→ Exercise directions: Search the data below for the line containing "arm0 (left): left", then please set down that line and all remaining ones exactly as written.

→ Exercise data:

*****

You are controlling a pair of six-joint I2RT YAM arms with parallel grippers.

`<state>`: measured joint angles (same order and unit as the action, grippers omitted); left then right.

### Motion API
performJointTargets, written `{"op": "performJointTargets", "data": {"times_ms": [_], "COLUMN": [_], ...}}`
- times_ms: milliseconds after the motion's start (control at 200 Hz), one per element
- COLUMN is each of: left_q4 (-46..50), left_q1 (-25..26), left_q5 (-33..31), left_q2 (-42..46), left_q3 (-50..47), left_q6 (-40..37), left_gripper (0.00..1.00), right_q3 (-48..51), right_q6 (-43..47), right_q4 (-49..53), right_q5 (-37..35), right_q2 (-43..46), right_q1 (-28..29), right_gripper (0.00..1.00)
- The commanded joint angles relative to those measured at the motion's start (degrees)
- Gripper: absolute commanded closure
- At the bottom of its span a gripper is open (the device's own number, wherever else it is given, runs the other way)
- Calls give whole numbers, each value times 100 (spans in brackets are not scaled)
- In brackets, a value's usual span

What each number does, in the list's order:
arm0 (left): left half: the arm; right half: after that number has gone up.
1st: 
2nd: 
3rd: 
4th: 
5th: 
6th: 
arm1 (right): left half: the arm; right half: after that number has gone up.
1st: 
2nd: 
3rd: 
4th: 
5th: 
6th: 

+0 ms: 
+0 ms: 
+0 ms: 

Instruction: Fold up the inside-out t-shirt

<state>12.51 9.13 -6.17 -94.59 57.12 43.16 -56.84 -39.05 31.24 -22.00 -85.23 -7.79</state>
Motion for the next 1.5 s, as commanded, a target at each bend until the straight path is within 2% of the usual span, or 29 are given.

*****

→ Solution for this task:
arm0 (left): left half: the arm; right half: after that number has gone up.
1st: 
2nd: 
3rd: 
4th: 
5th: 
6th: 
arm1 (right): left half: the arm; right half: after that number has gone up.
1st: 
2nd: 
3rd: 
4th: 
5th: 
6th: 

+0 ms: 
+0 ms: 
+0 ms: 

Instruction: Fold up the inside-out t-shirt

<state>12.51 9.13 -6.17 -94.59 57.12 43.16 -56.84 -39.05 31.24 -22.00 -85.23 -7.79</state>
Motion for the next 1.5 s, as commanded, a target at each bend until the straight path is within 2% of the usual span, or 29 are given.

The work on this exercise is now complete.